There are three environments:
- bacteria colony (not in the paper)
- deadly colony (asexual environment in the paper - I called it deadly here because I had introduced violence)
- sexual colony (sexual env in the paper)
The E-VDN is the MAEQ algorithm (I think I was calling E-VDN: Multi-Agent Evolutionary-Q at the time).
Run maeq.py
to train the network.
On the bottom, of maeq.py you will see this:
from models.base import VDNMixer, VDNMixer_2
from envs.sexual_colony.sexual_colony import SexualColony
from envs.sexual_colony.env_config import env_default_config
config = env_default_config.copy()
config['greedy_reward'] = True # If you change this to False, it will use the evolutionary reward - which is slower but will converge to the same thing
env_creator = lambda: SexualColony(config) # replace DeadlyColony here if needed
env = env_creator()
q_kwargs = {'conv_sizes': [(32, (3, 3), 1)],
'fc_sizes': [16],
'last_fc_sizes': [64, 32],
'conv_input_shape': env.actor_terrain_obs_shape,
'fc_input_length': np.prod(env.observation_space.shape) - np.prod(env.actor_terrain_obs_shape),
'action_space': env.action_space,
'obs_input_shape': env.observation_space.shape}
brain_creator = lambda: VDNMixer_2(**q_kwargs)
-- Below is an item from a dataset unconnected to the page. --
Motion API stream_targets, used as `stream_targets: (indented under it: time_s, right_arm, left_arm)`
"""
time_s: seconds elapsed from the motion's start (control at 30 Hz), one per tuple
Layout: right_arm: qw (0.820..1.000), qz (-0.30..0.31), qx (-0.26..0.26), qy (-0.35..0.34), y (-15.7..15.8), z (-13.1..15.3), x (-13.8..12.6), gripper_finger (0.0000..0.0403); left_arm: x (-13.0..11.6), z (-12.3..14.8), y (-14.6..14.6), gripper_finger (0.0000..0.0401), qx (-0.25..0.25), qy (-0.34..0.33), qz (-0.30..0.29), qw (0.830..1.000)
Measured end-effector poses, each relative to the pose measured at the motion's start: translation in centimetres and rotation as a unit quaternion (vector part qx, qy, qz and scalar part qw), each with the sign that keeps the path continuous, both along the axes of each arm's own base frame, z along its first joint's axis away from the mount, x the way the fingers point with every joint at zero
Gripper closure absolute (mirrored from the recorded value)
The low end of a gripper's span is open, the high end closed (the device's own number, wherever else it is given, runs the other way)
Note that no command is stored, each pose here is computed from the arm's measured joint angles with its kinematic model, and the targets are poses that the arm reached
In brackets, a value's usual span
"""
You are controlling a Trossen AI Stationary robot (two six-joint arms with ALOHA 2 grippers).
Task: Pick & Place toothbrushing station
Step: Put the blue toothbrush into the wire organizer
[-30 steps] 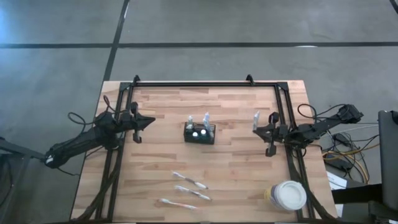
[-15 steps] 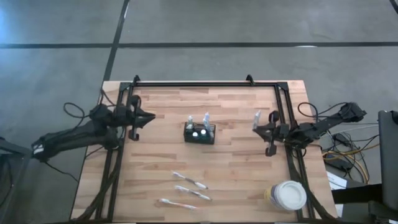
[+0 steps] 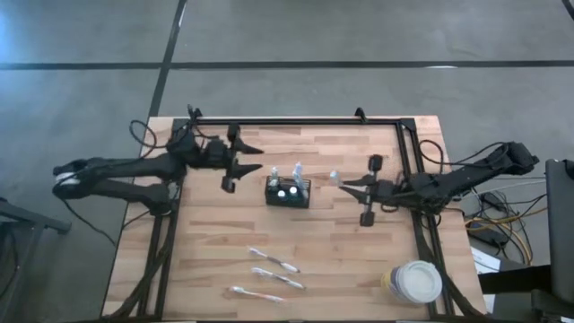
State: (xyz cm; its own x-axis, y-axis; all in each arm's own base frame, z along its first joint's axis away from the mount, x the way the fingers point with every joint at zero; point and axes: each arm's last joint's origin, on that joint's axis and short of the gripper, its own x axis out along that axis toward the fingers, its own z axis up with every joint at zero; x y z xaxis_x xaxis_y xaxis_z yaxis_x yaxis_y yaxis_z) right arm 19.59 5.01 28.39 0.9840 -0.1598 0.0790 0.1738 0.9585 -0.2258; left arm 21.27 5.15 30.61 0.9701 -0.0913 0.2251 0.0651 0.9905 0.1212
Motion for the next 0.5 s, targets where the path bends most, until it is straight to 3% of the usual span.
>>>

## uncomment this block to get the bigger NN
# q_kwargs = {'hidden_units': [512, 256, 128],
# 'observation_space': env.observation_space,
# 'action_space': env.action_space}
# brain_creator = lambda: VDNMixer(**q_kwargs)
ray.init(local_mode=True)
trainer = MAEQTrainer(env_creator, brain_creator, population_size=1)
Change these things to train on the Sexual Colony or Deadly Colony. To use the big NN or the smaller. To use the greedy reward (food colected times the evolutionary reward) or not.
With the NN trained to a certain point I would execute a rollout and save the actions taken and the state of the env. I used interface.py
to play back that rollout and analyse what was going on.